'''
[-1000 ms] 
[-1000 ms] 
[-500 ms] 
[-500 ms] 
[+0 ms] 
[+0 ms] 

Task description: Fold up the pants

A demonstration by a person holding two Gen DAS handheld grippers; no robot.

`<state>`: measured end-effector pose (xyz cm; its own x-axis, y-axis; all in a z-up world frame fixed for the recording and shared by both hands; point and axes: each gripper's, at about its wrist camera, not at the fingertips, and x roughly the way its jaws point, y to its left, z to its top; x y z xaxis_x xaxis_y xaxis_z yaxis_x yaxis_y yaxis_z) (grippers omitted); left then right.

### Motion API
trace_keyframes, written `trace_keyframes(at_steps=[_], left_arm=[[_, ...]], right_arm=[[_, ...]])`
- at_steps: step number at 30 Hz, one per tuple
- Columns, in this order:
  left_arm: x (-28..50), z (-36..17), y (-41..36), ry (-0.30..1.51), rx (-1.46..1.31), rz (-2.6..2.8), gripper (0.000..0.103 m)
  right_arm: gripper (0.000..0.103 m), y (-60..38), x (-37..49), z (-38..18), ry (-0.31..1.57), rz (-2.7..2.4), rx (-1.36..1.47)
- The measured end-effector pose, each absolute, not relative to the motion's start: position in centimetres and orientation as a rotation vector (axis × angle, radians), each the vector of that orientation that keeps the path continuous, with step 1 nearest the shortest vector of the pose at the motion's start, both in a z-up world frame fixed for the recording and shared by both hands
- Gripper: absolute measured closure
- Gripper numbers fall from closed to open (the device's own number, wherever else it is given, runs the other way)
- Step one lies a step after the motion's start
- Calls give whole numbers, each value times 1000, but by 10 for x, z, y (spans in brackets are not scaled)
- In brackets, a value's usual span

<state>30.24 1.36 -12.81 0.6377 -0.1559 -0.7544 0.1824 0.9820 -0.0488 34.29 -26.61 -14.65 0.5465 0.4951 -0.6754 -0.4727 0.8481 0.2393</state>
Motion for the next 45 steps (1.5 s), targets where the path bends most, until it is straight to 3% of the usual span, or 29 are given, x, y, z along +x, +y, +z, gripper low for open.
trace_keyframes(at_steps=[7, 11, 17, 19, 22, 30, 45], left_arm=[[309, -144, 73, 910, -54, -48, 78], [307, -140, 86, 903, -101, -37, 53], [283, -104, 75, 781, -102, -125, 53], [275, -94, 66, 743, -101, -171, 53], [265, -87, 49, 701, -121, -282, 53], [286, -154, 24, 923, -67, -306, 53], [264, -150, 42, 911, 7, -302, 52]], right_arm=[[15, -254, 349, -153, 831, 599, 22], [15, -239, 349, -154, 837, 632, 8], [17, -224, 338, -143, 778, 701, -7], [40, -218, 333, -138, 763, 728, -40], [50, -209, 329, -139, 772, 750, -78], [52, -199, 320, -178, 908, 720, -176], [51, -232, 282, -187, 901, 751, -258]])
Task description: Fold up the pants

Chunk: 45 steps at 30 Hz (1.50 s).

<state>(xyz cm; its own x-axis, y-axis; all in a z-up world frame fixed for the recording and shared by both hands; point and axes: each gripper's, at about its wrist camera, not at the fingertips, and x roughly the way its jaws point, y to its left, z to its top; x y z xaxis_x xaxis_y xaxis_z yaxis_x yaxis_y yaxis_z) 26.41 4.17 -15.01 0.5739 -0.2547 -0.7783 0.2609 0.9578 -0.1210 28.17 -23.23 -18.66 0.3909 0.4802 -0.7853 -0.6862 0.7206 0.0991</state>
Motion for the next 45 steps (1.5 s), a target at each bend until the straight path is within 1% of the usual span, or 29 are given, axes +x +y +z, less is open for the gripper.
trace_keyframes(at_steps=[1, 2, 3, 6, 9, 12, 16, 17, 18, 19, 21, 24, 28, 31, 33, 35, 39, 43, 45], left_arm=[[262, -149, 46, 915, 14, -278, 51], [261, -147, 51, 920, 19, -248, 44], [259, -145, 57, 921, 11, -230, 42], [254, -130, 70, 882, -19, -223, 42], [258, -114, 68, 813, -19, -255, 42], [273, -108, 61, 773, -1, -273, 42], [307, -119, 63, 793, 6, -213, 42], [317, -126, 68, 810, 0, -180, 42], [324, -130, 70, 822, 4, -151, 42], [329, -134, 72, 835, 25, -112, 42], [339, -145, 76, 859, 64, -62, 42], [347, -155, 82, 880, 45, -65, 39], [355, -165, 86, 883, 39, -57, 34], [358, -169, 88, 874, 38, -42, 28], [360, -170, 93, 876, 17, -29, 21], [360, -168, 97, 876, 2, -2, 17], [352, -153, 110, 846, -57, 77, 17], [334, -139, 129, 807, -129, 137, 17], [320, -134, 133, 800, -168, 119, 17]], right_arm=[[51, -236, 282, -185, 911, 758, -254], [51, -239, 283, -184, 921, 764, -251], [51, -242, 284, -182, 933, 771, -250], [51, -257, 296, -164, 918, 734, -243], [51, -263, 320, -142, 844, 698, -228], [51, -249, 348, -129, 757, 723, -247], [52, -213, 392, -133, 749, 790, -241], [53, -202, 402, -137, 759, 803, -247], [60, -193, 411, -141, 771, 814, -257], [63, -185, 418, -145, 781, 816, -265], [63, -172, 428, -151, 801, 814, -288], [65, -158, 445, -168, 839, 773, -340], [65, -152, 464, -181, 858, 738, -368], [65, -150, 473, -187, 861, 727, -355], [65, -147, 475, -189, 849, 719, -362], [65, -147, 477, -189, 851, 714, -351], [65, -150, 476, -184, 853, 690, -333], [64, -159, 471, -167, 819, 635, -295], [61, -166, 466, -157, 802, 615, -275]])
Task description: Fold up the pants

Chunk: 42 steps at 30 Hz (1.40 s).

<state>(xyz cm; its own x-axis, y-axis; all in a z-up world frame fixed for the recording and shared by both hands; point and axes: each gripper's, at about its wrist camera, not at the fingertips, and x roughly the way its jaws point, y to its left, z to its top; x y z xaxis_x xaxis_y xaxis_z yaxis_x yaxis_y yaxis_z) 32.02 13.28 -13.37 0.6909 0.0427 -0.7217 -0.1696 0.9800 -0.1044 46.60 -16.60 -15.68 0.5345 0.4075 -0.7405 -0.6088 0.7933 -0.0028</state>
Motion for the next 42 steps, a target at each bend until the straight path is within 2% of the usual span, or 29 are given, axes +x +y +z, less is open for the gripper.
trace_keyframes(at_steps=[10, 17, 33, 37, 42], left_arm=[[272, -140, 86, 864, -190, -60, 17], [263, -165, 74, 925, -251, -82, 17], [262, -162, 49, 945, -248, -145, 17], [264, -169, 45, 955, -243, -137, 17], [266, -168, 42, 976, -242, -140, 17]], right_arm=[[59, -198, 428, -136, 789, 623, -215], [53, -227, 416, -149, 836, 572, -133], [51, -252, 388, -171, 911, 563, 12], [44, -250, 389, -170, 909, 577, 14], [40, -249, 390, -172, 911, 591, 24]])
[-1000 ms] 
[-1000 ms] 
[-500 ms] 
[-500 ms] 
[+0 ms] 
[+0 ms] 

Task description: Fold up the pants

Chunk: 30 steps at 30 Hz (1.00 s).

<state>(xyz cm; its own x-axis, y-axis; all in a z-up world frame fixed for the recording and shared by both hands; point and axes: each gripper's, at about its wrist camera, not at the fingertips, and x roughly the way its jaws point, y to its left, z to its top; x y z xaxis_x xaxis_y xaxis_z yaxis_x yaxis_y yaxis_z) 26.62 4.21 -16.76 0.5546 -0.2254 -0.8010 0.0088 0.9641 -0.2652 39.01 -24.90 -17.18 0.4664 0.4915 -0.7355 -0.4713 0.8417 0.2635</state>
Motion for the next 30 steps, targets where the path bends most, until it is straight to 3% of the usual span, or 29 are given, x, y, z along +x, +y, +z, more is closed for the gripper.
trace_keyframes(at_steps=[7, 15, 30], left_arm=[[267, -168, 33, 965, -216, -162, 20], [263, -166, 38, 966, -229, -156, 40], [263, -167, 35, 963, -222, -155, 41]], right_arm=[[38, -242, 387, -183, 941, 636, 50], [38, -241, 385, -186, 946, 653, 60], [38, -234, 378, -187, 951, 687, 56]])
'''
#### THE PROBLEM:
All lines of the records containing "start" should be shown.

#### RESULT:
- The measured end-effector pose, each absolute, not relative to the motion's start: position in centimetres and orientation as a rotation vector (axis × angle, radians), each the vector of that orientation that keeps the path continuous, with step 1 nearest the shortest vector of the pose at the motion's start, both in a z-up world frame fixed for the recording and shared by both hands
- Step one lies a step after the motion's start

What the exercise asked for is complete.